I have managed to get sony firehose boot image which works with xz1* EDL boot mode, but all commands are protected by sony sake auth (rsa2048), so it is not useful at all.
Click to expand...
Click to collapse
I used the command dd, sorry. So there's no way to bring it back to life?
@j4nn Btw I bought a new xz2 premium phone but with the docomo version. And I just found out that the docomo version can't use global rom. So can the docomo version use temproot?
@j4nn In my opinion, Sony might stick TrustZone with TA partition, injecting any boot keys might lead to the removal of TA and cause some brick ( i don't have any devices in Yoshino platform to test out, just my though )
Have you read this?
US20120190338A1 - Method for changing an operating mode of a mobile device - Google Patents
A method for changing an operating mode of a mobile device is provided. According to the method, a request from the user of the mobile device to change from a first operating mode to a second operating mode is received. In response to the received request a credential is requested from the user...
patents.google.com
Thanks for your work @j4nn . I hope this could help in enabling volte to my sov36 and also to be able to flash dual sim fw g8432. As everytime i flash g8342 fw i get no sim detected.
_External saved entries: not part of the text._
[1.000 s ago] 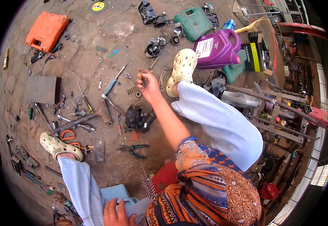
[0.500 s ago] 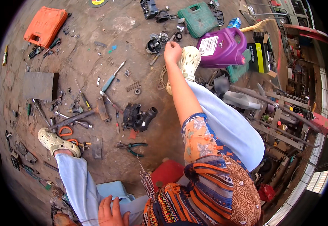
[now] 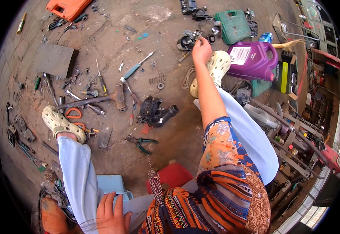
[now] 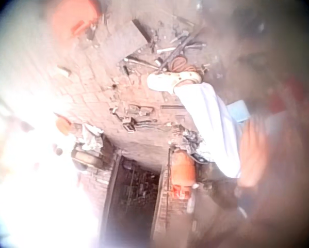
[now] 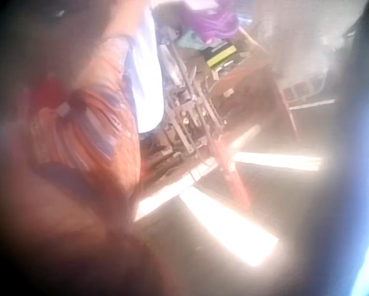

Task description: The person sits on a low stool and assembles small mechanical parts, including springs and metal components, using hands and a screwdriver. The person picks up parts from the floor, fits them together, and places the assembled unit down.

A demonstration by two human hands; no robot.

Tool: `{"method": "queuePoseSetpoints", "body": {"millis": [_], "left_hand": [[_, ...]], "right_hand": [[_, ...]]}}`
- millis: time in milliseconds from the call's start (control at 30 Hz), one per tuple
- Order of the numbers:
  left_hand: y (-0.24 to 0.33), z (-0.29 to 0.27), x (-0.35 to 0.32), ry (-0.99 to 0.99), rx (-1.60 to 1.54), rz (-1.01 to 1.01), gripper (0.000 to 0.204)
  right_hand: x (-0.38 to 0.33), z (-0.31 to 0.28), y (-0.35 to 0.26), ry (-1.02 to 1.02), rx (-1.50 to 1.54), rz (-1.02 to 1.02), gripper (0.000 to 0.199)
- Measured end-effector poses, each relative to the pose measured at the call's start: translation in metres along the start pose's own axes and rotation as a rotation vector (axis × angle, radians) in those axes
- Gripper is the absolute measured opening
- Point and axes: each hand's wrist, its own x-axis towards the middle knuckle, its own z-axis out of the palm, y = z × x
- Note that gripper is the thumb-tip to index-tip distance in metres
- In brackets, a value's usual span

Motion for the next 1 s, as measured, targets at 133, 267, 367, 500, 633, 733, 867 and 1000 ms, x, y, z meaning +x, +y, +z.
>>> {"method": "queuePoseSetpoints", "body": {"millis": [133, 267, 367, 500, 633, 733, 867, 1000], "left_hand": [[0.001, -0.006, 0.002, -0.021, -0.043, -0.040, 0.057], [0.001, -0.015, 0.004, -0.019, -0.101, -0.015, 0.059], [-0.002, -0.011, 0.002, 0.002, -0.109, 0.004, 0.059], [-0.001, -0.014, 0.005, -0.021, -0.122, -0.010, 0.060], [-0.001, -0.012, 0.004, -0.059, -0.124, -0.042, 0.060], [0.001, -0.015, 0.004, -0.079, -0.148, -0.063, 0.060], [-0.002, -0.012, -0.001, -0.086, -0.100, -0.044, 0.059], [-0.002, -0.009, -0.001, -0.090, -0.069, -0.056, 0.060]], "right_hand": [[-0.012, -0.014, -0.032, 0.113, 0.168, -0.014, 0.024], [-0.046, -0.010, -0.068, -0.082, 0.396, -0.201, 0.017], [-0.100, 0.000, -0.109, -0.607, 0.428, -0.327, 0.017], [-0.160, 0.031, -0.144, -0.795, 0.146, -0.336, 0.027], [-0.178, 0.053, -0.178, -0.786, -0.291, -0.372, 0.033], [-0.176, 0.061, -0.184, -0.818, -0.364, -0.280, 0.035], [-0.171, 0.063, -0.184, -0.826, -0.351, -0.212, 0.031], [-0.167, 0.061, -0.168, -0.950, 0.174, -0.058, 0.025]]}}
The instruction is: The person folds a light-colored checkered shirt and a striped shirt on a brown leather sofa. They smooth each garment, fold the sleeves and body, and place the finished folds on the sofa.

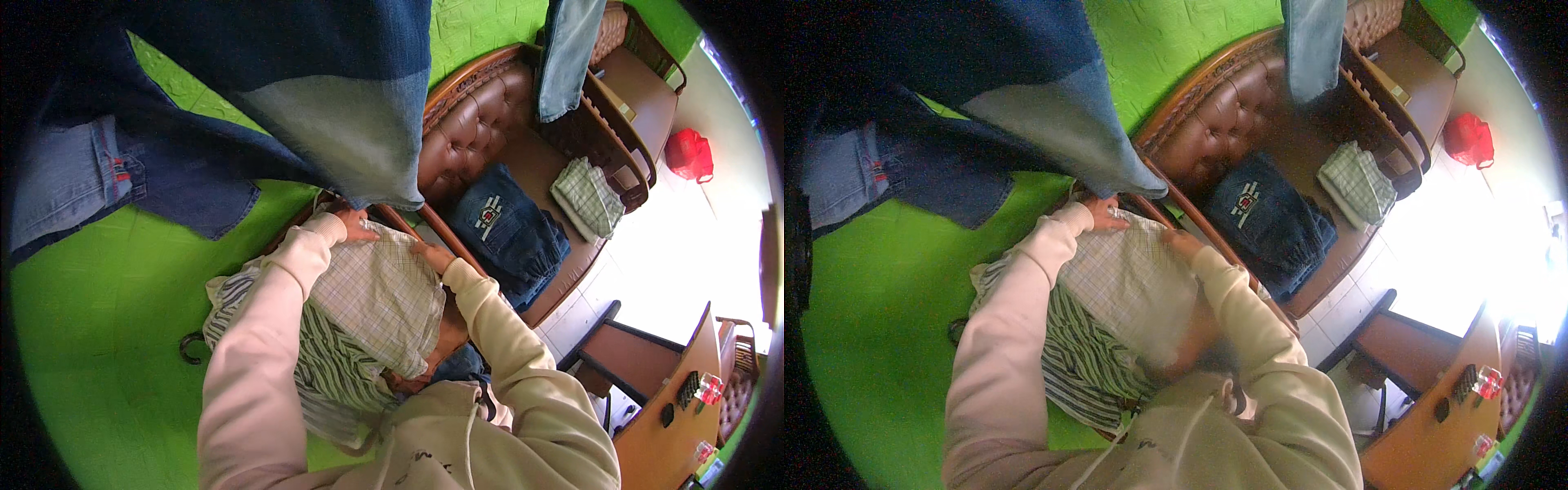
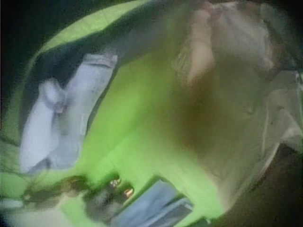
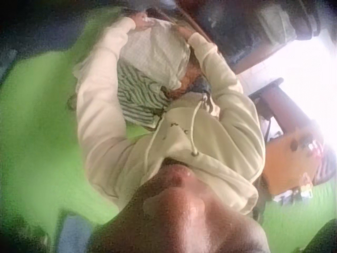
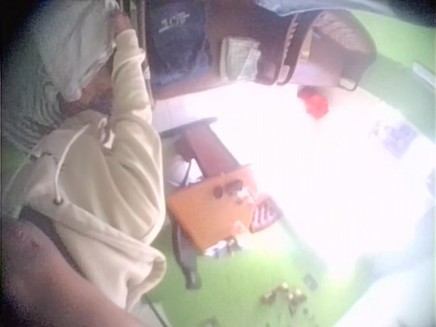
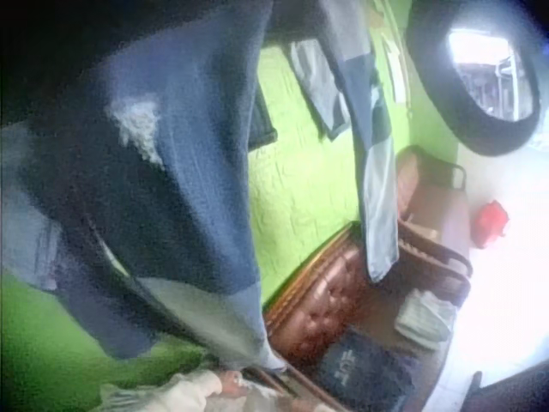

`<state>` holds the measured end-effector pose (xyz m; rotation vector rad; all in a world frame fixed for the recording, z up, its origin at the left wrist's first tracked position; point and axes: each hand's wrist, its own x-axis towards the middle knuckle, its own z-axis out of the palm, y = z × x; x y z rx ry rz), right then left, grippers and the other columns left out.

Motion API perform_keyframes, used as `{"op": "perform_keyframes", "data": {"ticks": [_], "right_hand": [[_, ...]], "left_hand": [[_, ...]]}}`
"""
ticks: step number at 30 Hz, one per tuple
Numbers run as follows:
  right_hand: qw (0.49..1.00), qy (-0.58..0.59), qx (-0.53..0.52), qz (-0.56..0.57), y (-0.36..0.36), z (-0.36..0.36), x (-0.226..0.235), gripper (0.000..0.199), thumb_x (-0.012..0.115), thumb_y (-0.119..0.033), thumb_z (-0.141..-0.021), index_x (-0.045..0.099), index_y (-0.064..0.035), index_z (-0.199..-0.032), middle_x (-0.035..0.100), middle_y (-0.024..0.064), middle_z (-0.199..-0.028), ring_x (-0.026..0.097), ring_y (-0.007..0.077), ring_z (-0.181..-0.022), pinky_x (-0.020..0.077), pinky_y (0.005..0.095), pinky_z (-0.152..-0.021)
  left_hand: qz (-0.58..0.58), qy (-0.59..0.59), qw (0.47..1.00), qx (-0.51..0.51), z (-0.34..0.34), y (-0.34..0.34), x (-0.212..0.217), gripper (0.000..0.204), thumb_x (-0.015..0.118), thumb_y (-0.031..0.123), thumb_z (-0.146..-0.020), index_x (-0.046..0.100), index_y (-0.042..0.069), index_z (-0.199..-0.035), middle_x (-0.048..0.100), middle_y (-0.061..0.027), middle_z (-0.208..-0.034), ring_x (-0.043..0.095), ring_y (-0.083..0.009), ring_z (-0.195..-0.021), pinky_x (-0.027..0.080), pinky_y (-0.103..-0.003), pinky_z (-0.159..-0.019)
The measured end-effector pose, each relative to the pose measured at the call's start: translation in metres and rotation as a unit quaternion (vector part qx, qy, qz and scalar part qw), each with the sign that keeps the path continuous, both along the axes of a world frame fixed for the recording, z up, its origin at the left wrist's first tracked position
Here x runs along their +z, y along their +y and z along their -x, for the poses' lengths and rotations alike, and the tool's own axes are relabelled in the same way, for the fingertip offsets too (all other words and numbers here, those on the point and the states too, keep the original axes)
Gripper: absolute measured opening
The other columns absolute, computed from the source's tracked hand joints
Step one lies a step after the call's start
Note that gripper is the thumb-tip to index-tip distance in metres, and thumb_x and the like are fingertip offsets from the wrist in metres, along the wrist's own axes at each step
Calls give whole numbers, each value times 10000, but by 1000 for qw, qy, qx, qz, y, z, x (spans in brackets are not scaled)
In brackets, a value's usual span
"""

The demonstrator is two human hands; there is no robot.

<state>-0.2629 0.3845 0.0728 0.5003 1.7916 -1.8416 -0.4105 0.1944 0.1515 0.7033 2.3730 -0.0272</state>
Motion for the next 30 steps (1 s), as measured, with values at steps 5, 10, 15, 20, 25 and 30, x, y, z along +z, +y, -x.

In regards to volte i already tried other guides here with also the help of your exploit for oreo. However still no luck and just recently i noticed camera opens but doesnt work. Hope you can release the exploit for pie of course once you got your goal about the trustzone, specially for me and others who owns sov36 variant as this doesnt allow to unlock bl. Basically what i can only do to contribute is just test builds and provide feedback.